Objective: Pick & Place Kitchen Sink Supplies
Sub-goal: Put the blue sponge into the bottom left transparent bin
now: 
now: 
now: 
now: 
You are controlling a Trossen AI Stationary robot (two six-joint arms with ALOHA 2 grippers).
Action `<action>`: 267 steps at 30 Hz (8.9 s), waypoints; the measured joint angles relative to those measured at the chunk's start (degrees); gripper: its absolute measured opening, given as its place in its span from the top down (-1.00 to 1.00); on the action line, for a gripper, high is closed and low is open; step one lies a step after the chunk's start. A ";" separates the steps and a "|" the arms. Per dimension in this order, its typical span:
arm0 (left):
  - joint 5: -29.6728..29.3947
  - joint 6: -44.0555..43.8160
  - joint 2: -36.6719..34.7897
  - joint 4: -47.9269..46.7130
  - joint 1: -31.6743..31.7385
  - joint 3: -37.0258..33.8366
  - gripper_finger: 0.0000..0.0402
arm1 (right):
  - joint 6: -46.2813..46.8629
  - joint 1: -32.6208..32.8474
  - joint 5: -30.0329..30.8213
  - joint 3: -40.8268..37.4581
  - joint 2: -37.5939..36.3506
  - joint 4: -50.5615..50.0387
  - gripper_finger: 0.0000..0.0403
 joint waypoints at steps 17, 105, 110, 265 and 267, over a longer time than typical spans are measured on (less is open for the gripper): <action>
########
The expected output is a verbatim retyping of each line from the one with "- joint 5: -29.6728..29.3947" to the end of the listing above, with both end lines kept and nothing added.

→ **FINISHED EXERCISE**:
  - joint 5: -29.6728..29.3947
  - joint 6: -44.0555..43.8160
  - joint 2: -36.6719..34.7897
  - joint 4: -47.9269..46.7130
  - joint 1: -31.6743..31.7385
  - joint 3: -37.0258..33.8366
  - gripper_finger: 0.0000..0.0402
arm1 (right):
  - joint 6: -46.2813..46.8629
  - joint 1: -32.6208..32.8474
  - joint 5: -30.0329..30.8213
  - joint 3: -40.8268..37.4581
  - joint 2: -37.5939..36.3506
  - joint 4: -50.5615..50.0387
  - gripper_finger: 0.0000..0.0403
 joint waypoints at steps 17, 105, 110, 265 and 267, over a longer time than typical spans are measured on (less is open for the gripper): <action>

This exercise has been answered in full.